(Records from a data collection)
#####
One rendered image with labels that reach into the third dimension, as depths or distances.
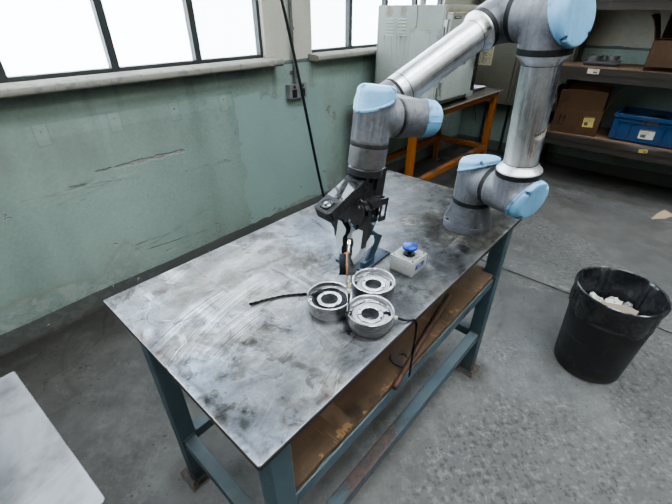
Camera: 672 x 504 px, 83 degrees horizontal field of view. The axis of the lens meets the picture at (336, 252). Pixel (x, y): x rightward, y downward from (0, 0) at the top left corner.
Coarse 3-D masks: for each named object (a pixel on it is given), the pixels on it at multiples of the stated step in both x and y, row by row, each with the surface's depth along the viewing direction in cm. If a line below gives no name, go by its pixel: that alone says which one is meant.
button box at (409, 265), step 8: (400, 248) 104; (392, 256) 101; (400, 256) 100; (408, 256) 100; (416, 256) 100; (424, 256) 101; (392, 264) 102; (400, 264) 100; (408, 264) 98; (416, 264) 99; (424, 264) 103; (400, 272) 102; (408, 272) 100; (416, 272) 101
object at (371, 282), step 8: (360, 272) 96; (368, 272) 97; (376, 272) 97; (384, 272) 96; (352, 280) 92; (368, 280) 94; (376, 280) 95; (392, 280) 94; (352, 288) 92; (368, 288) 91; (376, 288) 96; (384, 288) 92; (392, 288) 90; (384, 296) 89
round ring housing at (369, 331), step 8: (360, 296) 87; (368, 296) 87; (376, 296) 87; (352, 304) 86; (384, 304) 86; (360, 312) 84; (368, 312) 86; (376, 312) 85; (392, 312) 84; (352, 320) 80; (368, 320) 82; (376, 320) 82; (392, 320) 81; (352, 328) 82; (360, 328) 80; (368, 328) 79; (376, 328) 79; (384, 328) 80; (368, 336) 81; (376, 336) 81
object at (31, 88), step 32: (96, 0) 164; (256, 0) 218; (352, 0) 272; (384, 0) 298; (416, 0) 325; (192, 32) 198; (256, 32) 227; (0, 64) 149; (160, 64) 192; (192, 64) 204; (224, 64) 206; (256, 64) 218; (0, 96) 143
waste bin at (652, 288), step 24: (576, 288) 160; (600, 288) 172; (624, 288) 169; (648, 288) 161; (576, 312) 160; (600, 312) 150; (624, 312) 144; (648, 312) 160; (576, 336) 164; (600, 336) 154; (624, 336) 149; (648, 336) 151; (576, 360) 167; (600, 360) 160; (624, 360) 158
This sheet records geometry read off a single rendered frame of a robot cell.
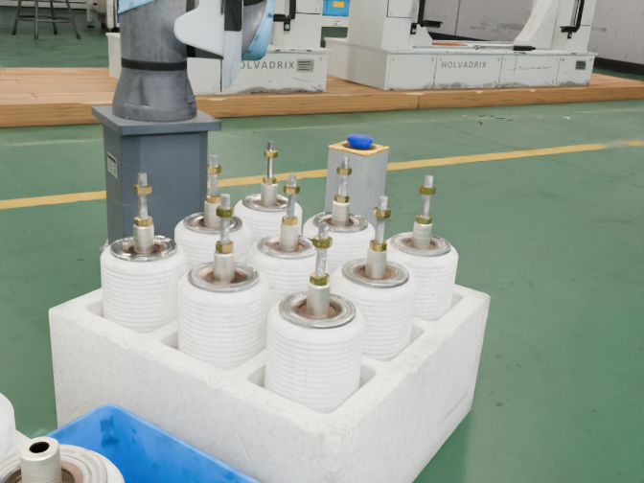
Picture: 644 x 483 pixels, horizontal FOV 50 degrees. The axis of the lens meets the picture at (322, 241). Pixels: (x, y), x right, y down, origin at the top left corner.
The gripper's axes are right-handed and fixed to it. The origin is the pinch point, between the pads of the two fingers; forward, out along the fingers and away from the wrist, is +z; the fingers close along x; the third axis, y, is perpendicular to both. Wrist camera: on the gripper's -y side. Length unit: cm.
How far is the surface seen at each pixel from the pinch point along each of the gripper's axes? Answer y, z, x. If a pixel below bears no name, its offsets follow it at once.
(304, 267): -8.2, 22.2, -4.8
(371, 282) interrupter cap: -15.0, 21.2, 0.9
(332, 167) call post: -14.6, 18.3, -35.4
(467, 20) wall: -228, 21, -666
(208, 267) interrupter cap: 2.4, 21.2, -1.7
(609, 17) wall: -303, 5, -513
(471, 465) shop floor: -30, 47, -1
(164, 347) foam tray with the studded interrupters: 6.7, 28.6, 2.5
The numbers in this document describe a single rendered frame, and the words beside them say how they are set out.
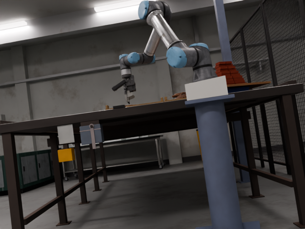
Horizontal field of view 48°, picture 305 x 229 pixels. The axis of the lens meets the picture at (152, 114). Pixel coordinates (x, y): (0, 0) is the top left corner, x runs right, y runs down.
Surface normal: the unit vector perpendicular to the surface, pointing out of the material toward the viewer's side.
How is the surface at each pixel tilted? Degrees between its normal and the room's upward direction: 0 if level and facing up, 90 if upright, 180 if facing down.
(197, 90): 90
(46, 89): 90
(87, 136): 90
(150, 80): 90
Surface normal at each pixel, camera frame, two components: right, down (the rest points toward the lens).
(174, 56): -0.76, 0.22
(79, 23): -0.13, -0.04
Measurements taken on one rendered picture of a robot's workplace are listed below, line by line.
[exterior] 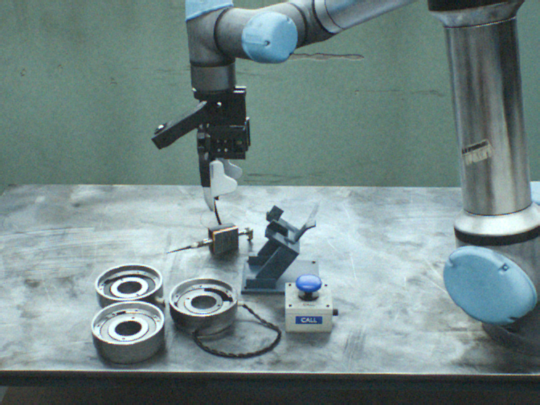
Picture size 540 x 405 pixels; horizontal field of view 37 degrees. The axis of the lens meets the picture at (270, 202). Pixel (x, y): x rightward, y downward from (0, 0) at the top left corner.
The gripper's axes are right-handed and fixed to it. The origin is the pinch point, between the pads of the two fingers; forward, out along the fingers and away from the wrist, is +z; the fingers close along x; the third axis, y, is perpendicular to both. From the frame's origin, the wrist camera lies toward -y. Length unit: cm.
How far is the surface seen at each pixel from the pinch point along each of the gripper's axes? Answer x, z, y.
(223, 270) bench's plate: -8.7, 9.6, 3.1
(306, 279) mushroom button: -22.1, 3.6, 18.1
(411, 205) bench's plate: 19.2, 9.7, 36.3
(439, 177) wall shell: 146, 55, 55
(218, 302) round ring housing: -22.7, 7.5, 4.5
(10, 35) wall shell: 130, -3, -90
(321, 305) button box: -24.3, 6.8, 20.3
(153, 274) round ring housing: -16.2, 6.4, -7.0
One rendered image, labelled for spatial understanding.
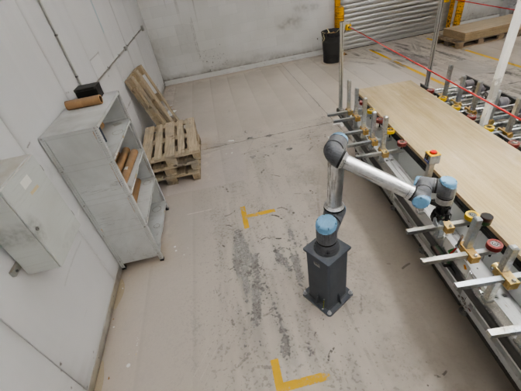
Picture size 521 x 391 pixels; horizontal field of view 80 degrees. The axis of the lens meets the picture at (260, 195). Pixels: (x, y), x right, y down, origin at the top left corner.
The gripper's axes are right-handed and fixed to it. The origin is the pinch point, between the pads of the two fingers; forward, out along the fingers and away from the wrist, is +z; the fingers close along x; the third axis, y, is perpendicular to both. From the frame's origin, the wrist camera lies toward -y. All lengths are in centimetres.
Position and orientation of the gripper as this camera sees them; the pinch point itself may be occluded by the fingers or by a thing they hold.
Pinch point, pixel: (435, 224)
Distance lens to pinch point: 230.6
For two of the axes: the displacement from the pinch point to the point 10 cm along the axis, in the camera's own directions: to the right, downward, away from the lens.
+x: 9.8, -1.7, -0.3
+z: 1.5, 7.8, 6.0
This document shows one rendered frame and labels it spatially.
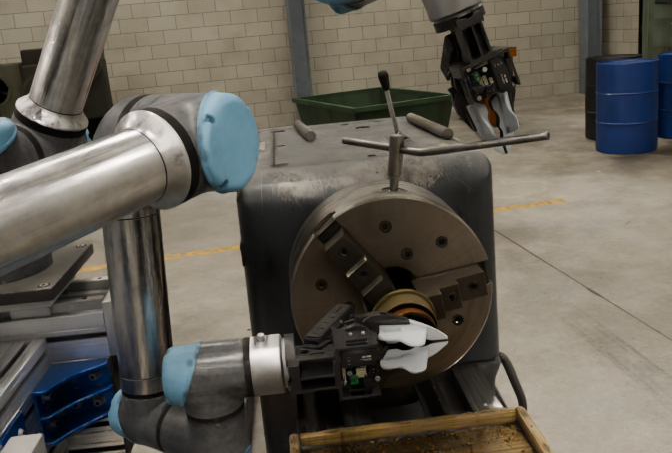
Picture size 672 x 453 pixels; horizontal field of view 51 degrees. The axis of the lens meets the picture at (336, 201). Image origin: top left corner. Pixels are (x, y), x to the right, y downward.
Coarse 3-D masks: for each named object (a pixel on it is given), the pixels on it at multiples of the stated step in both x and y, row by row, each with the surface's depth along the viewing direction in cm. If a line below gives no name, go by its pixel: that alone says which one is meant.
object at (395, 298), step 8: (384, 296) 99; (392, 296) 99; (400, 296) 98; (408, 296) 98; (416, 296) 99; (424, 296) 99; (376, 304) 99; (384, 304) 98; (392, 304) 97; (400, 304) 96; (408, 304) 96; (416, 304) 96; (424, 304) 97; (432, 304) 100; (392, 312) 96; (400, 312) 95; (408, 312) 94; (416, 312) 94; (424, 312) 95; (432, 312) 97; (416, 320) 94; (424, 320) 94; (432, 320) 95; (384, 344) 94; (400, 344) 98
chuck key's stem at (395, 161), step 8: (392, 136) 107; (400, 136) 107; (392, 144) 107; (400, 144) 107; (392, 152) 107; (392, 160) 107; (400, 160) 108; (392, 168) 108; (400, 168) 108; (392, 176) 108; (392, 184) 109
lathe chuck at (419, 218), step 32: (352, 192) 112; (384, 192) 108; (416, 192) 110; (320, 224) 108; (352, 224) 106; (384, 224) 107; (416, 224) 106; (448, 224) 107; (320, 256) 106; (384, 256) 107; (416, 256) 108; (448, 256) 108; (480, 256) 109; (320, 288) 108; (352, 288) 108; (448, 320) 111; (480, 320) 111; (448, 352) 112; (384, 384) 112
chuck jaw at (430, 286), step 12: (480, 264) 109; (432, 276) 108; (444, 276) 107; (456, 276) 106; (468, 276) 105; (480, 276) 105; (420, 288) 104; (432, 288) 103; (444, 288) 103; (456, 288) 103; (468, 288) 106; (480, 288) 105; (432, 300) 101; (444, 300) 103; (456, 300) 104; (444, 312) 102
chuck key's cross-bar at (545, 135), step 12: (540, 132) 94; (348, 144) 113; (360, 144) 111; (372, 144) 110; (384, 144) 109; (456, 144) 101; (468, 144) 100; (480, 144) 99; (492, 144) 98; (504, 144) 97; (420, 156) 105
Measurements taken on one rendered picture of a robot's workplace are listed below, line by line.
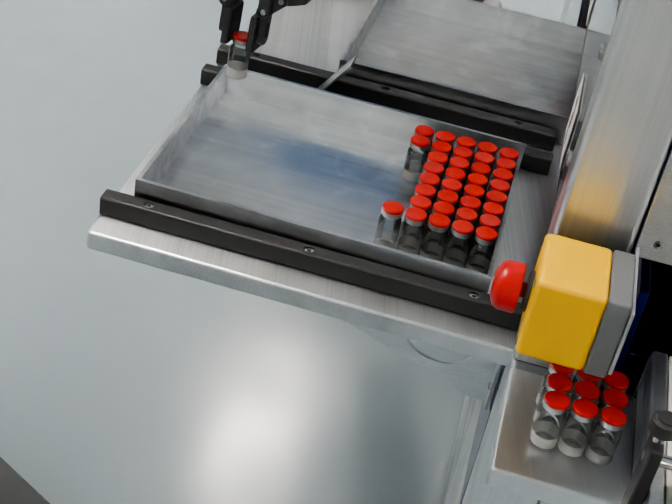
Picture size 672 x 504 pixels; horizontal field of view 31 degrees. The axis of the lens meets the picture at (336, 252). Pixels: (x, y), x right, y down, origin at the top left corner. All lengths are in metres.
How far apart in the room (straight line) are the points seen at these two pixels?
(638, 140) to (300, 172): 0.42
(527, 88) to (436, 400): 0.97
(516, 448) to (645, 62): 0.32
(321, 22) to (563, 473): 0.78
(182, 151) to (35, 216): 1.44
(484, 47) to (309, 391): 0.93
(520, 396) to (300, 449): 1.18
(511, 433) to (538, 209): 0.35
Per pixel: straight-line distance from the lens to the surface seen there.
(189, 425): 2.19
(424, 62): 1.50
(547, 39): 1.62
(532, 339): 0.93
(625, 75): 0.91
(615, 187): 0.95
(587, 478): 0.98
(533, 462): 0.97
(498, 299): 0.93
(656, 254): 0.99
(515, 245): 1.20
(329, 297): 1.08
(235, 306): 2.46
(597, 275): 0.92
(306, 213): 1.18
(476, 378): 1.22
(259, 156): 1.25
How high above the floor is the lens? 1.54
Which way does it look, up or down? 35 degrees down
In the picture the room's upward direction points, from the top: 11 degrees clockwise
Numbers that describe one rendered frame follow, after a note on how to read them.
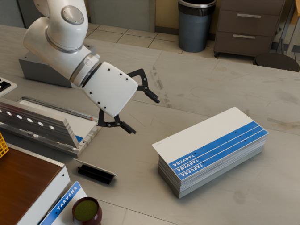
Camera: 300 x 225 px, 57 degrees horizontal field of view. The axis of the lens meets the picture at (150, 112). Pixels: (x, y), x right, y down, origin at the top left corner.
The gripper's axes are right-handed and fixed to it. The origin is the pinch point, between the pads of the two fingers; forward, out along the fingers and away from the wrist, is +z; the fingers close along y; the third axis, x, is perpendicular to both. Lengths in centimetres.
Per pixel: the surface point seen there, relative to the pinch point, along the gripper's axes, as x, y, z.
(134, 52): -103, -28, -15
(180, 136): -31.1, -2.5, 19.2
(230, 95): -63, -34, 36
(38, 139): -48, 33, -21
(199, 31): -258, -123, 25
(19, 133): -52, 36, -29
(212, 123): -34.6, -13.8, 27.2
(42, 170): -13.5, 29.3, -11.5
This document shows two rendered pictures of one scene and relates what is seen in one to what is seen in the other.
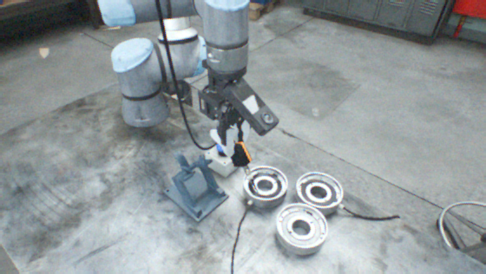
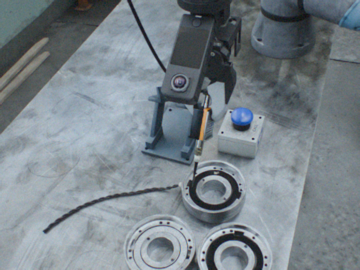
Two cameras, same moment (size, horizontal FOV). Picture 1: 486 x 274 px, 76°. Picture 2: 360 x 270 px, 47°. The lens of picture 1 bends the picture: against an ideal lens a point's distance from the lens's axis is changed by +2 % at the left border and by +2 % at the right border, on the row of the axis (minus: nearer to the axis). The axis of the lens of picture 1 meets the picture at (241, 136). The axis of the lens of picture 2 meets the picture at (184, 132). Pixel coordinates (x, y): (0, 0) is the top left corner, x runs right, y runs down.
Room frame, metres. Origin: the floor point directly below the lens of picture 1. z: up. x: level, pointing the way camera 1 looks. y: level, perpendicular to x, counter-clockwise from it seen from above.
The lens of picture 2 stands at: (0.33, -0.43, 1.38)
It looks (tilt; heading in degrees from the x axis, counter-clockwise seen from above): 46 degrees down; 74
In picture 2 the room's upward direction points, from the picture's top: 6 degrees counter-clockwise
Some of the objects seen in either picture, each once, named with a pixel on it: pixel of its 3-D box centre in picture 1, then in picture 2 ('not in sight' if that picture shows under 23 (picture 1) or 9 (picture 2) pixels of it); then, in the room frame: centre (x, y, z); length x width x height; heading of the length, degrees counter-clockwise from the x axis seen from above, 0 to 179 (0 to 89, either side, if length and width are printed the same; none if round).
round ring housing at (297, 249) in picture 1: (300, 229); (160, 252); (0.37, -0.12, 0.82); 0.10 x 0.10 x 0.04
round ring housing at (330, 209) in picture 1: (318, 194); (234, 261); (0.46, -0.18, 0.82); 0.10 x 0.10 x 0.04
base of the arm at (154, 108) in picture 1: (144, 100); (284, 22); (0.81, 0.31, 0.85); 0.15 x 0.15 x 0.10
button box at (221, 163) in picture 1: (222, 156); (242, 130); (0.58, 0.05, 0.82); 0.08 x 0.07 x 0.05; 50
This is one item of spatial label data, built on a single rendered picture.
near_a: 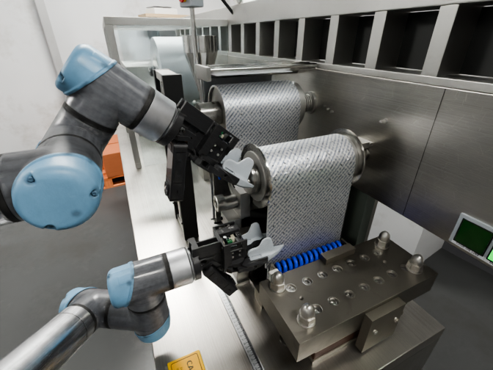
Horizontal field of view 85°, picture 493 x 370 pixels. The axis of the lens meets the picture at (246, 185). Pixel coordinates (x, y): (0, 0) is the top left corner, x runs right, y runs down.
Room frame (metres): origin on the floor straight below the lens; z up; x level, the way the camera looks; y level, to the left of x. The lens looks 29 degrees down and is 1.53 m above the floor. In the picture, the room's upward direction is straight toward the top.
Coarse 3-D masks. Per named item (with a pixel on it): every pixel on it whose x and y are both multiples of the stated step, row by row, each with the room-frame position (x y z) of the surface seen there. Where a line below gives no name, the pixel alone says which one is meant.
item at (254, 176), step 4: (256, 164) 0.53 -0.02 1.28; (252, 168) 0.52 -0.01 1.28; (256, 168) 0.52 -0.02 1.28; (252, 172) 0.51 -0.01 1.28; (256, 172) 0.51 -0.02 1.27; (252, 176) 0.51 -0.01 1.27; (256, 176) 0.51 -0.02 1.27; (252, 180) 0.50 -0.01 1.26; (256, 180) 0.51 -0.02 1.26; (260, 180) 0.51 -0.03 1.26; (252, 184) 0.50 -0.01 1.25; (256, 184) 0.50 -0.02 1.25; (260, 184) 0.51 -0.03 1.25; (244, 188) 0.54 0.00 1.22; (248, 188) 0.52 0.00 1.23; (252, 188) 0.50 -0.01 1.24; (256, 188) 0.51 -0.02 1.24; (248, 192) 0.52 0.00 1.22; (252, 192) 0.51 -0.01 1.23; (256, 192) 0.52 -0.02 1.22
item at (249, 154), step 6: (348, 138) 0.64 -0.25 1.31; (354, 150) 0.61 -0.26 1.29; (246, 156) 0.57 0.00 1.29; (252, 156) 0.54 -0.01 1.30; (258, 162) 0.52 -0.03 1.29; (258, 168) 0.52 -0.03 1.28; (264, 174) 0.50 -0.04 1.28; (264, 180) 0.49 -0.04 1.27; (264, 186) 0.49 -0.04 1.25; (258, 192) 0.51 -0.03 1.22; (264, 192) 0.49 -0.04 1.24; (258, 198) 0.51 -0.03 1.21
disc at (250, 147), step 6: (252, 144) 0.55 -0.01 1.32; (246, 150) 0.58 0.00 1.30; (252, 150) 0.55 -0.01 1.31; (258, 150) 0.52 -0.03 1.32; (258, 156) 0.52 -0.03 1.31; (264, 156) 0.51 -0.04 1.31; (264, 162) 0.50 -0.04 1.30; (264, 168) 0.50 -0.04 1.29; (270, 174) 0.48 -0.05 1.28; (270, 180) 0.48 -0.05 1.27; (270, 186) 0.48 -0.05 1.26; (270, 192) 0.48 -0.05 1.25; (252, 198) 0.55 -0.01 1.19; (264, 198) 0.50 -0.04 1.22; (270, 198) 0.48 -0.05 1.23; (258, 204) 0.52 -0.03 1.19; (264, 204) 0.49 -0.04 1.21
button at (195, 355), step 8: (192, 352) 0.34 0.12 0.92; (176, 360) 0.32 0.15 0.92; (184, 360) 0.32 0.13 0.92; (192, 360) 0.32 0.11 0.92; (200, 360) 0.32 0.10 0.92; (168, 368) 0.31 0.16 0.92; (176, 368) 0.31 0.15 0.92; (184, 368) 0.31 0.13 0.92; (192, 368) 0.31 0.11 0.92; (200, 368) 0.31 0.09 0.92
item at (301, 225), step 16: (320, 192) 0.55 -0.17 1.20; (336, 192) 0.57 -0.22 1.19; (272, 208) 0.49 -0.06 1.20; (288, 208) 0.51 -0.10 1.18; (304, 208) 0.53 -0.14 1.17; (320, 208) 0.55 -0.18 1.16; (336, 208) 0.57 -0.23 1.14; (272, 224) 0.49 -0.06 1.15; (288, 224) 0.51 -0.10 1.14; (304, 224) 0.53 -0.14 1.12; (320, 224) 0.55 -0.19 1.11; (336, 224) 0.58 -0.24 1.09; (272, 240) 0.49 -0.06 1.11; (288, 240) 0.51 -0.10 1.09; (304, 240) 0.54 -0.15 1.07; (320, 240) 0.56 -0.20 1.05; (336, 240) 0.58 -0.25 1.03; (288, 256) 0.52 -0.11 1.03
#####
** Task prompt **
Exactly reproduce the lines above, starting at the one that contains "This document shows one" and ending at the one that contains "Picture size 672 x 453", both inclusive; leave the pictures out and add no other lines.

** Reply to the task **
This document shows one rendered frame and labels it spatially.
Picture size 672 x 453 pixels; horizontal field of view 51 degrees. The axis of the lens meets the picture at (336, 201). Image origin: top left corner. Pixels are (x, y), x to the right, y downward.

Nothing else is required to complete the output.